Data excerpt:

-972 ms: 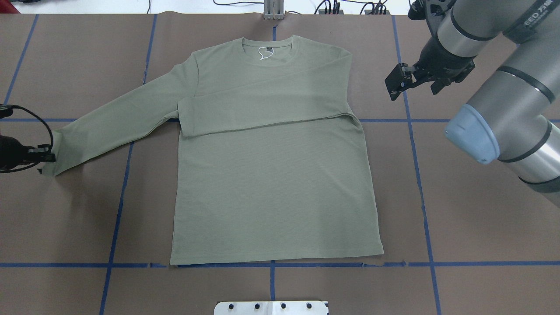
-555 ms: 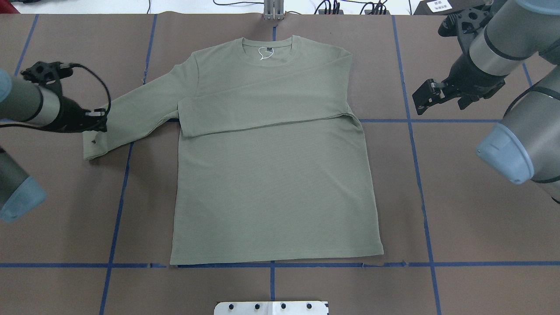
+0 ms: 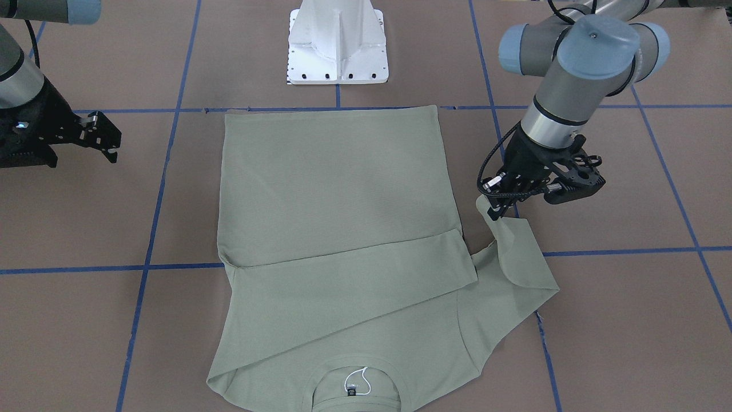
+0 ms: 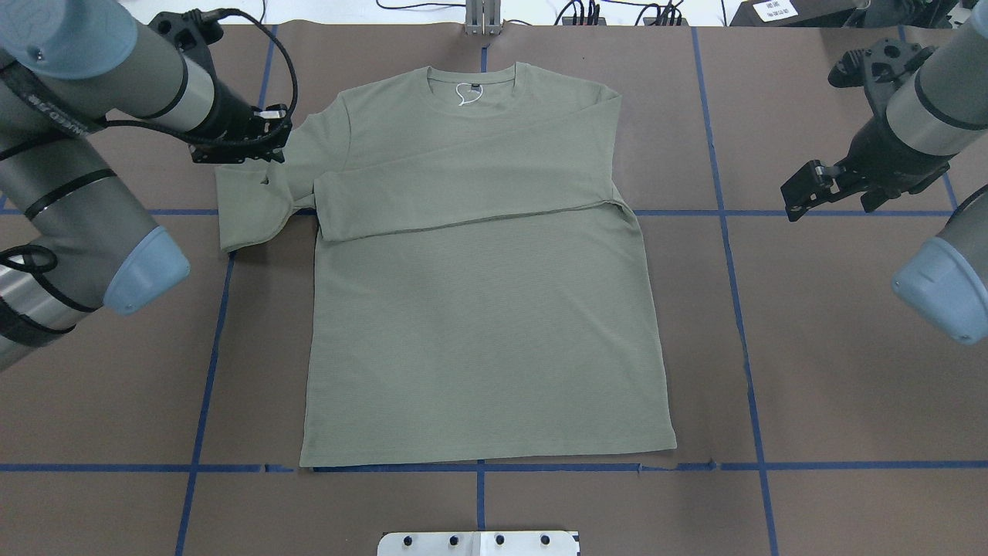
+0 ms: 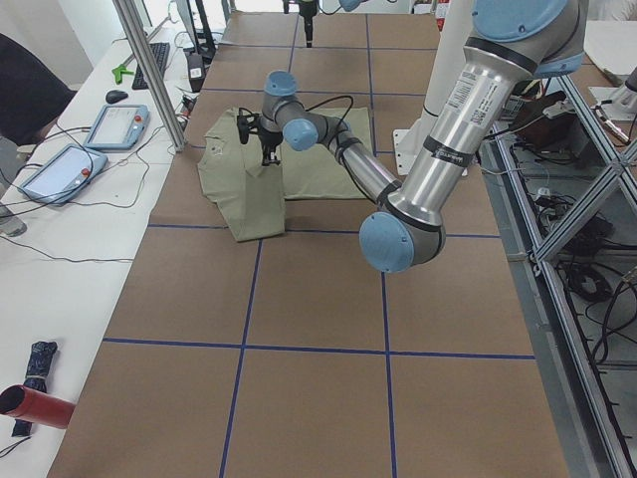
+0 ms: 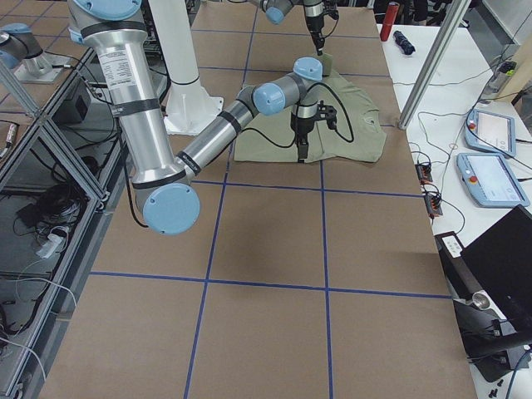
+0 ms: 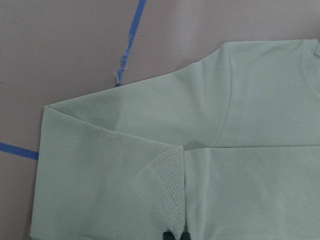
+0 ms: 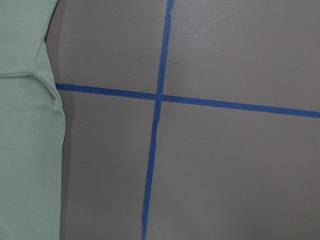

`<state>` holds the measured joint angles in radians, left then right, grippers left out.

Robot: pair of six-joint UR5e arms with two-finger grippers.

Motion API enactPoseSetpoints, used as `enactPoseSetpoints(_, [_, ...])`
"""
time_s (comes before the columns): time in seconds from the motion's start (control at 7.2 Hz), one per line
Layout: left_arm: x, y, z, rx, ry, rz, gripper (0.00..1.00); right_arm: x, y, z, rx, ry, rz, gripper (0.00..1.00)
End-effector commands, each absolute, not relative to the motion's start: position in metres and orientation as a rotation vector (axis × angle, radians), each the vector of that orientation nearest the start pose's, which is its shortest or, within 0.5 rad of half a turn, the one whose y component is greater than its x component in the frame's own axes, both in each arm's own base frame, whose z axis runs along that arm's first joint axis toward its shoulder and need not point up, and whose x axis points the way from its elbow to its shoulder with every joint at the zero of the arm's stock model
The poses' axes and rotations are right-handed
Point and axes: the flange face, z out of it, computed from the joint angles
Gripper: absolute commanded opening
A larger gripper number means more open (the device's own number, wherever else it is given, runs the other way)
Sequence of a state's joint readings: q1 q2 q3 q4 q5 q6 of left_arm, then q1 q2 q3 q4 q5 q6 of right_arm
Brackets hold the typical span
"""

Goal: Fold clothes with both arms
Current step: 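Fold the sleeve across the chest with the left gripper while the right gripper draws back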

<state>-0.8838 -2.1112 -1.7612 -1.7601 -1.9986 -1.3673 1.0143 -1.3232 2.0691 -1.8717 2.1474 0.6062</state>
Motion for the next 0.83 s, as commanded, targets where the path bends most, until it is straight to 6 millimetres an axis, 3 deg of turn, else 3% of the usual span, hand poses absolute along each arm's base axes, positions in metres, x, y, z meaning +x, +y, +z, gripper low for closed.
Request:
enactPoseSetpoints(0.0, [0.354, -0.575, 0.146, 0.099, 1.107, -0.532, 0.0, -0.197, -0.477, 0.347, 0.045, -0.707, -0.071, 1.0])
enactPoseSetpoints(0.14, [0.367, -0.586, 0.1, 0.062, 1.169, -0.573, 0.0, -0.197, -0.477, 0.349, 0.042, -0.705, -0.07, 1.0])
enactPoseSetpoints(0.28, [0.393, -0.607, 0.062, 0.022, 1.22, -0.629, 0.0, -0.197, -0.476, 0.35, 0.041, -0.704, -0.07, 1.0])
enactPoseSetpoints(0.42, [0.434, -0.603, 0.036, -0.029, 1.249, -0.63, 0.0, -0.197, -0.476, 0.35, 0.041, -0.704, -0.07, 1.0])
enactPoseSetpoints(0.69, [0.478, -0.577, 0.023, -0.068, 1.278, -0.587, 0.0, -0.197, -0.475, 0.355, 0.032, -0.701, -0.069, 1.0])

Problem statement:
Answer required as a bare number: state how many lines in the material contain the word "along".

Output for this exercise:
2